Something weird when I told him about the murders at the gold farm. He did that thing where he stares at me and knocks on the tabletop while he stares at me. I’m still not sure if it’s an intimidation thing or if he’s knocking on the table intead of my head. It’s completely unlike anything my father would have done but carries some of the same exasperation. My father would have become utterly still. I’d have had to check his pulse to know he was alive. Then he would have asked something like, “Tell me, Parker, do you think that is wise?”

“I’ve submitted a Personal Qualifications Essay and begun prepping for the LAPD Academy tests.”

Followed by the long stillness.

“Tell me, Parker, do you think that is wise?”

Anyway, when Captain Bartolome does the knocking thing, I get the same kind of feeling that I used to get when my father asked that question. A feeling like I want to either explain myself fully so that he’ll understand, or knock him down and kick his teeth in. But Bartolome didn’t ask if I thought something was “wise,” he asked, “What the hell were you doing at the gold farm?”

He didn’t want me there. Told me a couple weeks back to cut them off my client list.

Said they weren’t “upscale” enough to connect to Dreamer. I’d been trying to explain to him that they were not only plenty upscale but that they were natural connectors for all social levels.

I didn’t get it at first. At first Beenie was just a customer when I was building my cover dealing medical marijuana, but he was the one who got me to see the potential, and then he got me into the farms.

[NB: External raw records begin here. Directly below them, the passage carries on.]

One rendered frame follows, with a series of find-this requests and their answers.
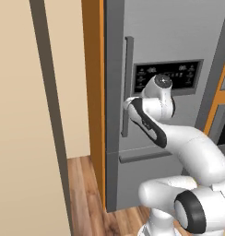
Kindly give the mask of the grey fridge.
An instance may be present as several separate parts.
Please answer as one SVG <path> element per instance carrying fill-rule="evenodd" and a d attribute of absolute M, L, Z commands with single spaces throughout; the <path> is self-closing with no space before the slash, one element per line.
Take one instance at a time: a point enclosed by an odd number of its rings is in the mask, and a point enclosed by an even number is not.
<path fill-rule="evenodd" d="M 145 84 L 136 67 L 199 63 L 196 78 L 172 92 L 170 122 L 208 131 L 225 64 L 225 0 L 104 0 L 104 13 L 105 194 L 107 210 L 115 211 L 138 206 L 145 180 L 184 173 L 123 108 Z"/>

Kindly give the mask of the grey fridge freezer drawer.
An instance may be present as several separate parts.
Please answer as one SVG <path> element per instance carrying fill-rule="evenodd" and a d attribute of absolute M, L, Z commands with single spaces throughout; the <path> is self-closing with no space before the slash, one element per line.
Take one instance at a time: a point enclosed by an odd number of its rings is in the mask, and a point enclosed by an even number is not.
<path fill-rule="evenodd" d="M 150 146 L 106 154 L 105 192 L 106 210 L 108 212 L 139 206 L 138 187 L 142 182 L 188 174 L 175 155 L 121 163 L 119 153 L 126 151 L 156 152 L 166 150 Z"/>

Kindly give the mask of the grey fridge door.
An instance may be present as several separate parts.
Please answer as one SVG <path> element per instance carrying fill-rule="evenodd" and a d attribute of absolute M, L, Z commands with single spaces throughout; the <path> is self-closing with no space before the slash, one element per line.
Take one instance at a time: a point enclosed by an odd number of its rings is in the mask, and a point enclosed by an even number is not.
<path fill-rule="evenodd" d="M 105 0 L 106 152 L 154 146 L 128 120 L 122 137 L 126 36 L 134 38 L 131 95 L 155 74 L 173 82 L 170 124 L 195 124 L 225 19 L 225 0 Z"/>

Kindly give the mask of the orange wooden cabinet side panel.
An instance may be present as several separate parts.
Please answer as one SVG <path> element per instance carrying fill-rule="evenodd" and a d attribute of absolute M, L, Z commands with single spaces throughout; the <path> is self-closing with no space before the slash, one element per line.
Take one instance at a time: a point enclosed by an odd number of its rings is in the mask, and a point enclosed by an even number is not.
<path fill-rule="evenodd" d="M 90 157 L 105 209 L 104 3 L 81 0 L 89 113 Z"/>

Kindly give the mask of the grey built-in oven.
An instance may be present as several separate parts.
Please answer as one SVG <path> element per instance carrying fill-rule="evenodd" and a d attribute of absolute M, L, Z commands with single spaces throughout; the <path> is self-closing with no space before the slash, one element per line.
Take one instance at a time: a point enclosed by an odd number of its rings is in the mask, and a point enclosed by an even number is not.
<path fill-rule="evenodd" d="M 218 105 L 208 136 L 225 156 L 225 103 Z"/>

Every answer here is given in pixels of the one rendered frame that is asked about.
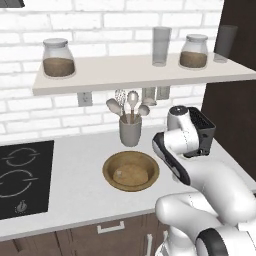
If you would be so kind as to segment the wooden bowl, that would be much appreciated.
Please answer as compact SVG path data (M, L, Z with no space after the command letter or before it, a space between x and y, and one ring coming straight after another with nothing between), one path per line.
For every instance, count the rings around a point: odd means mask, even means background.
M106 181L116 189L137 192L152 186L159 177L159 166L149 155L123 151L109 157L102 168Z

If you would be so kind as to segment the tall clear glass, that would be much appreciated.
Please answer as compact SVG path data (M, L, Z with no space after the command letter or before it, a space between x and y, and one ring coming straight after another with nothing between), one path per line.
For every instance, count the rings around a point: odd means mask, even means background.
M153 28L152 64L163 67L167 62L167 55L172 29L158 26Z

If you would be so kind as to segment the tall dark glass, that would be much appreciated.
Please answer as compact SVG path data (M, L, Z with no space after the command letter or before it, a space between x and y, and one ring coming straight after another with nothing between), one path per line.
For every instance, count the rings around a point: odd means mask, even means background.
M228 61L238 27L234 25L220 25L214 48L213 60L217 63Z

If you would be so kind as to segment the grey utensil pot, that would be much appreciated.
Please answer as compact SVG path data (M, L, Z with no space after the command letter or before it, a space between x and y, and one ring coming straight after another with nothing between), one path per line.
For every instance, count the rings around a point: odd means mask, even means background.
M119 119L119 135L121 142L127 147L135 147L141 137L142 118L134 117L134 122L130 122L130 114L126 115L127 122Z

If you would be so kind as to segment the pale wooden spoon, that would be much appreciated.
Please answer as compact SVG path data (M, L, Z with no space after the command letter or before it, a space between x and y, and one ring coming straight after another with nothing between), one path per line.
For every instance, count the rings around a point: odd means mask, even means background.
M134 108L139 101L139 95L136 91L130 91L127 95L127 102L131 108L130 122L134 122Z
M106 101L106 105L112 113L117 114L120 118L123 118L121 106L114 98L108 99Z
M150 113L150 108L147 105L141 104L138 108L137 117L147 116Z

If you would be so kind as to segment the black toaster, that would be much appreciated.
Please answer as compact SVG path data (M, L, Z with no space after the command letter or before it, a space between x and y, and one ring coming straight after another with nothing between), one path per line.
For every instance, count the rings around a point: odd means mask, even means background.
M196 107L189 107L189 113L199 136L199 148L185 154L185 157L208 156L214 138L216 126Z

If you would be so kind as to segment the glass jar with brown contents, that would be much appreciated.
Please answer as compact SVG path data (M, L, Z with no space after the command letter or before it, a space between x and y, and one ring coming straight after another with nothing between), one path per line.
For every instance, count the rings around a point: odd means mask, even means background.
M43 70L46 76L65 78L75 73L75 62L67 39L48 38L43 45Z
M203 34L188 34L180 53L179 65L188 69L205 68L208 61L208 37Z

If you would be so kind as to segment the brown cupboard door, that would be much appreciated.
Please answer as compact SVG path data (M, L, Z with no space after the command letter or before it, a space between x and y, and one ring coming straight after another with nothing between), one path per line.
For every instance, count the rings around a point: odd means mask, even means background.
M155 256L158 247L164 241L164 232L168 230L168 226L162 224L154 213L146 215L146 233L153 237L152 248L150 256Z
M73 256L66 231L0 242L0 256Z

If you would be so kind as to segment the dark brown tall cabinet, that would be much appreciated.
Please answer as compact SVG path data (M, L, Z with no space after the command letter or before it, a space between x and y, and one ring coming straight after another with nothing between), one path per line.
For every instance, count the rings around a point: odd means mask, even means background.
M222 25L238 27L229 59L256 71L256 0L224 0ZM256 181L256 79L208 83L202 112L216 125L215 139Z

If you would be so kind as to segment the black hob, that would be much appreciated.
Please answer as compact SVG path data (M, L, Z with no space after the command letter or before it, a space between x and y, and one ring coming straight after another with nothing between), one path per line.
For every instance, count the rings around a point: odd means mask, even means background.
M53 152L53 140L0 146L0 220L48 211Z

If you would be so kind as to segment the brown drawer front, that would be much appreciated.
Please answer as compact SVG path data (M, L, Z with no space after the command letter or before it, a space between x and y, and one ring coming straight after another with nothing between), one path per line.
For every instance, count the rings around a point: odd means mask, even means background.
M97 226L123 220L125 229L105 234ZM145 253L146 216L140 215L73 228L72 249L76 256L143 256Z

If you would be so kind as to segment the dark range hood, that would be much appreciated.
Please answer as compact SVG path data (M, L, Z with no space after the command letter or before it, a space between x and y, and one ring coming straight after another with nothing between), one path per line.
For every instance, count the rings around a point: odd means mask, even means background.
M23 8L23 0L0 0L0 8Z

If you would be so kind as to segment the white wall switch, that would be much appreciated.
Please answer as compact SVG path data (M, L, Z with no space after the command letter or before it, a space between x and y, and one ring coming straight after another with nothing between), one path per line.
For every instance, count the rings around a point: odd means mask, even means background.
M170 95L170 87L164 86L164 87L158 87L157 88L157 100L167 100Z

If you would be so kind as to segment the white wall shelf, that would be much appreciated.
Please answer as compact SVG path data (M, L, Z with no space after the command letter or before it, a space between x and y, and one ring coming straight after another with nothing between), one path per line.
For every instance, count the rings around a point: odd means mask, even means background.
M256 79L256 71L232 60L216 63L212 54L202 70L180 67L178 60L170 54L164 67L155 67L150 55L77 58L69 78L48 78L40 68L32 90L39 96Z

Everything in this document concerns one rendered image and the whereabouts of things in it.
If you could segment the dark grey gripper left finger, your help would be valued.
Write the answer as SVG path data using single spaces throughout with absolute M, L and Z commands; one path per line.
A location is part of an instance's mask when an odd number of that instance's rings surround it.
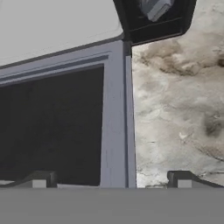
M 0 184 L 0 188 L 56 188 L 58 177 L 55 171 L 34 171 L 25 178 Z

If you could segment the grey cupboard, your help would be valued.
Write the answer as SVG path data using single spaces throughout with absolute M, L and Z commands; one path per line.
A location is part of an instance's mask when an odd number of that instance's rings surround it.
M 135 186 L 130 75 L 121 40 L 0 66 L 0 184 L 53 171 L 57 187 Z

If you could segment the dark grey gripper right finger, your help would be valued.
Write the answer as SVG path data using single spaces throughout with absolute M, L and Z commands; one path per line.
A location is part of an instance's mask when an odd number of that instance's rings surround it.
M 198 178 L 190 171 L 168 171 L 168 188 L 224 188 L 213 182 Z

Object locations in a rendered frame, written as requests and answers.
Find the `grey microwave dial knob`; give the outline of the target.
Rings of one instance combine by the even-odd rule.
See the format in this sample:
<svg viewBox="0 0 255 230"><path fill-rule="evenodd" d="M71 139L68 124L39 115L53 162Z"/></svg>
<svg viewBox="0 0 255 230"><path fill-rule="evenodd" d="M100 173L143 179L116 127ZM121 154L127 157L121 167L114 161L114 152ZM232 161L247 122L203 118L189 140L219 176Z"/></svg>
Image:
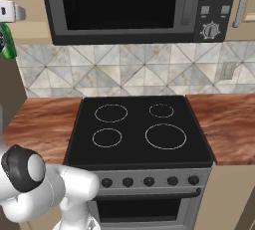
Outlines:
<svg viewBox="0 0 255 230"><path fill-rule="evenodd" d="M203 26L202 34L205 39L214 39L217 34L219 34L219 26L214 22L206 24Z"/></svg>

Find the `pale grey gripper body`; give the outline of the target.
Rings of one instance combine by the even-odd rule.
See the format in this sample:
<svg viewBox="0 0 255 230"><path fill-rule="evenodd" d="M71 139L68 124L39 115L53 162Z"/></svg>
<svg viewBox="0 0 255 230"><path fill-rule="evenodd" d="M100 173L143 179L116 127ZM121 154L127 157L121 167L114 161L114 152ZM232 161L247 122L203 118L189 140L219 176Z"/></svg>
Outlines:
<svg viewBox="0 0 255 230"><path fill-rule="evenodd" d="M26 10L19 5L16 5L15 6L15 20L22 21L25 19L26 19Z"/></svg>

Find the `silver oven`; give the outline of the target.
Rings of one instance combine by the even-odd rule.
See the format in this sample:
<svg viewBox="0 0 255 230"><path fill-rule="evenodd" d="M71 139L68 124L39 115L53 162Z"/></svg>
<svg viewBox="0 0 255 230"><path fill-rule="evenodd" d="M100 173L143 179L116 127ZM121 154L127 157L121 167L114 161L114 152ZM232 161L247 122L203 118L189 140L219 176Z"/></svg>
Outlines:
<svg viewBox="0 0 255 230"><path fill-rule="evenodd" d="M197 185L188 183L188 177L196 175L199 178ZM100 179L100 191L98 195L134 195L134 194L166 194L194 192L196 188L201 188L201 200L205 186L207 184L210 170L208 168L177 168L177 169L143 169L143 170L108 170L99 171L97 176ZM176 176L178 184L171 186L167 183L167 178ZM123 179L131 177L133 185L125 187ZM147 187L143 184L146 177L154 178L154 185ZM102 187L102 180L110 178L113 185L109 188Z"/></svg>

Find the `black hob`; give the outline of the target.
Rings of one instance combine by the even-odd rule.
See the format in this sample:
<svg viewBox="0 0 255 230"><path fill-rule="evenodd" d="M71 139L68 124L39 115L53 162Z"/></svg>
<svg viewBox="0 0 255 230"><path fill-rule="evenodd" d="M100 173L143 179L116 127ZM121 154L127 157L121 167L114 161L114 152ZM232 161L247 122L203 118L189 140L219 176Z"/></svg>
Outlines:
<svg viewBox="0 0 255 230"><path fill-rule="evenodd" d="M202 168L212 162L184 96L83 99L64 159L87 170Z"/></svg>

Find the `grey wall socket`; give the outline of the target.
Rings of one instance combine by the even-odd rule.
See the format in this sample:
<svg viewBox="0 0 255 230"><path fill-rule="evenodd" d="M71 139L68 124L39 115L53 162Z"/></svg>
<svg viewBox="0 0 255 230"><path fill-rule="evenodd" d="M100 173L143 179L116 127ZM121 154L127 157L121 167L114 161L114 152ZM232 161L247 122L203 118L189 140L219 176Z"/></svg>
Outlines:
<svg viewBox="0 0 255 230"><path fill-rule="evenodd" d="M224 62L220 74L221 80L231 80L236 68L235 62Z"/></svg>

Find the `beige wall cupboard door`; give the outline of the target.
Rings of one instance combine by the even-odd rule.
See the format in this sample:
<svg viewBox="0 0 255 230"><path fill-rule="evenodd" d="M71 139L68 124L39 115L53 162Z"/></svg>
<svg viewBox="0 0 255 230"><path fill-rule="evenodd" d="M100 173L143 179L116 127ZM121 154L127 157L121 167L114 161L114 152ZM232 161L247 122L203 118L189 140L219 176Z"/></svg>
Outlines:
<svg viewBox="0 0 255 230"><path fill-rule="evenodd" d="M226 41L255 41L255 0L246 0L238 28L232 27L239 0L233 1Z"/></svg>

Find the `green beer bottle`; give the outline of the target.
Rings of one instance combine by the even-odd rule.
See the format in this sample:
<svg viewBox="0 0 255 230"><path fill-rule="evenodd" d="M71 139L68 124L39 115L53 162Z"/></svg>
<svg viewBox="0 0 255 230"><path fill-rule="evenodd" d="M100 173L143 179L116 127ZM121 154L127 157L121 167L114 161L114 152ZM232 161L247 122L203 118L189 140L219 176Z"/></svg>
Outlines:
<svg viewBox="0 0 255 230"><path fill-rule="evenodd" d="M11 31L6 23L0 23L0 58L15 59L17 52Z"/></svg>

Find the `beige base cupboard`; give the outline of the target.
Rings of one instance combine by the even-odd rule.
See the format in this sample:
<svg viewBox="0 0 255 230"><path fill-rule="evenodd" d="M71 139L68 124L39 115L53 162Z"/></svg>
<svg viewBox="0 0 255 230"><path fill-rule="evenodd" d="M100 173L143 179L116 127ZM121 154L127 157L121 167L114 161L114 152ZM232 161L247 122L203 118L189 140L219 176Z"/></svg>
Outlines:
<svg viewBox="0 0 255 230"><path fill-rule="evenodd" d="M255 230L255 165L213 164L195 230Z"/></svg>

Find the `dark brown tall panel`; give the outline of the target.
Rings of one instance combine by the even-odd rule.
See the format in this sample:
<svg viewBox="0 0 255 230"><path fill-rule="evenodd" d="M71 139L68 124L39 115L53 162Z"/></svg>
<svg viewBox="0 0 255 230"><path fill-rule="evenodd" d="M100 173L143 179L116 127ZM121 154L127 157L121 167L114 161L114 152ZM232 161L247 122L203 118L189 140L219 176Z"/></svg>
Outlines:
<svg viewBox="0 0 255 230"><path fill-rule="evenodd" d="M4 131L27 100L15 59L0 59L0 130Z"/></svg>

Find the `silver oven door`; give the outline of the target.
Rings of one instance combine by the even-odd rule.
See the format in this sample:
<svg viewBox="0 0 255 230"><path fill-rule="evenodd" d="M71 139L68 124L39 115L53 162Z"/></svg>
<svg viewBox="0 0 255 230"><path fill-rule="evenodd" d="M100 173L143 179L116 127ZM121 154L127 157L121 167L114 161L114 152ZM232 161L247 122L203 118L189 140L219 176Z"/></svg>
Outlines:
<svg viewBox="0 0 255 230"><path fill-rule="evenodd" d="M194 230L201 196L114 196L89 203L102 230Z"/></svg>

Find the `black and grey microwave oven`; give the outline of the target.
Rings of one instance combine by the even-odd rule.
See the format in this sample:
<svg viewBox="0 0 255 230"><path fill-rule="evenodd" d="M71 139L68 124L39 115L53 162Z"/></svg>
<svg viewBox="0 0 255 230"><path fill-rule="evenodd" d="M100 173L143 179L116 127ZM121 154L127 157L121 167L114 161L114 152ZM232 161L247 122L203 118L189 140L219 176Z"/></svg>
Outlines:
<svg viewBox="0 0 255 230"><path fill-rule="evenodd" d="M188 25L184 0L44 0L52 42L66 45L220 43L233 0L194 0ZM203 26L220 33L205 39Z"/></svg>

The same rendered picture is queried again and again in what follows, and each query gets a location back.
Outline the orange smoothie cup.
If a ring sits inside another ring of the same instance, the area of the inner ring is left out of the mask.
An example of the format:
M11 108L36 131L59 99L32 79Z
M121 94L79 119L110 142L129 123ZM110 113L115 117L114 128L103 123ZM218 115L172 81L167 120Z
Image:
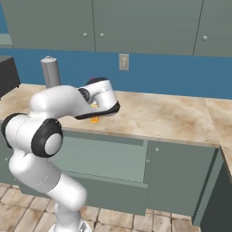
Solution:
M98 108L98 105L97 105L97 103L96 103L95 101L91 104L91 106L92 106L93 108ZM99 120L100 120L100 117L99 117L99 116L91 117L91 123L98 123Z

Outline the grey cylinder canister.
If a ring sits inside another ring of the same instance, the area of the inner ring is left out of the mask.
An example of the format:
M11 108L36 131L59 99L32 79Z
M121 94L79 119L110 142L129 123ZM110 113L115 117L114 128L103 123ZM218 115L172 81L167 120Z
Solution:
M43 77L47 88L59 86L61 84L57 59L52 56L45 56L41 60Z

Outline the dark green corner cupboard run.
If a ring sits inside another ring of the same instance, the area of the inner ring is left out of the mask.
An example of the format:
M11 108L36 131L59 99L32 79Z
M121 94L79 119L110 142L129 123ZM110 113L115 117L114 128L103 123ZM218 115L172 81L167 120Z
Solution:
M191 218L201 232L232 232L232 176L222 148L215 149Z

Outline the grey-green open drawer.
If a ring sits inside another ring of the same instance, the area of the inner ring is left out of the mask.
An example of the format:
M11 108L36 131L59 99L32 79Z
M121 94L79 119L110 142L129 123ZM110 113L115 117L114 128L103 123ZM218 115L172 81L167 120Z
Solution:
M145 140L66 130L52 162L87 189L88 206L143 216L147 145Z

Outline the black appliance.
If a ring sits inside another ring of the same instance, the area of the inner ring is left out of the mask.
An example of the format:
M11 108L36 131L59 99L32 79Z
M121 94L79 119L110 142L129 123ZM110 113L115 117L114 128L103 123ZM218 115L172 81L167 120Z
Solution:
M0 99L20 84L14 57L0 55Z

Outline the grey-green base cupboard door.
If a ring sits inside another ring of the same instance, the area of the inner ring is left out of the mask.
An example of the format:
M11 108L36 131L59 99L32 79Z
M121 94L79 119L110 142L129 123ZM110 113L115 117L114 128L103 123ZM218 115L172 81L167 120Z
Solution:
M159 141L149 145L147 207L192 216L216 148Z
M0 133L0 182L15 185L17 181L8 168L12 154L13 150L7 147L3 135Z

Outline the beige wall socket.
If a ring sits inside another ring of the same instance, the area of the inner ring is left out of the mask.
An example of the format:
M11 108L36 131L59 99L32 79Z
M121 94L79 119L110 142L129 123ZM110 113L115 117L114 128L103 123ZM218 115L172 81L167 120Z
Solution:
M122 71L129 70L129 56L127 54L119 54L119 69Z

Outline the grey-green wall cupboard door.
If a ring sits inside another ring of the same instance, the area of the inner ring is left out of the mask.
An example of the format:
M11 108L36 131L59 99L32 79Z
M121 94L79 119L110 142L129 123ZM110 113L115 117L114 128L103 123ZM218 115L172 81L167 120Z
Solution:
M96 50L191 55L202 1L92 0Z
M194 54L232 57L232 0L204 0Z
M95 50L92 0L1 0L1 5L14 48Z

People don’t leave home. Gas is too expensive to go anywhere you don’t have to go. And people are getting more and more afraid to go outside, anyway. The servers that support most of the Internet have backup power for emergencies. Even when local Internet service is out or when you lose power, the Internet itself is still there. And so are the games. And these people, they’re using the game environments not just for the usual adventures, they’re using them socially. Families on opposite coasts can’t afford to fly or drive to see one another, and who knows what the phone service might be like, but an online virtual world like Chasm Tide is there. And the more time people spend in-world, the more committed they are. The demand for in-world artifacts, gold, highly advanced characters, is huge. The real-market value on virtual money, possessions, and people keeps going up as the stock market continues to flounder. Now people are trading in Chasm Tide gold futures. Farmers who spend their time hacking up orcs and zombies and collecting their treasure until they have enough to push it onto the market are building almost equal value in real-world currency. Most of it in dollars. Euro and yuan are weaker against the dollar than Chasm gold is at this point.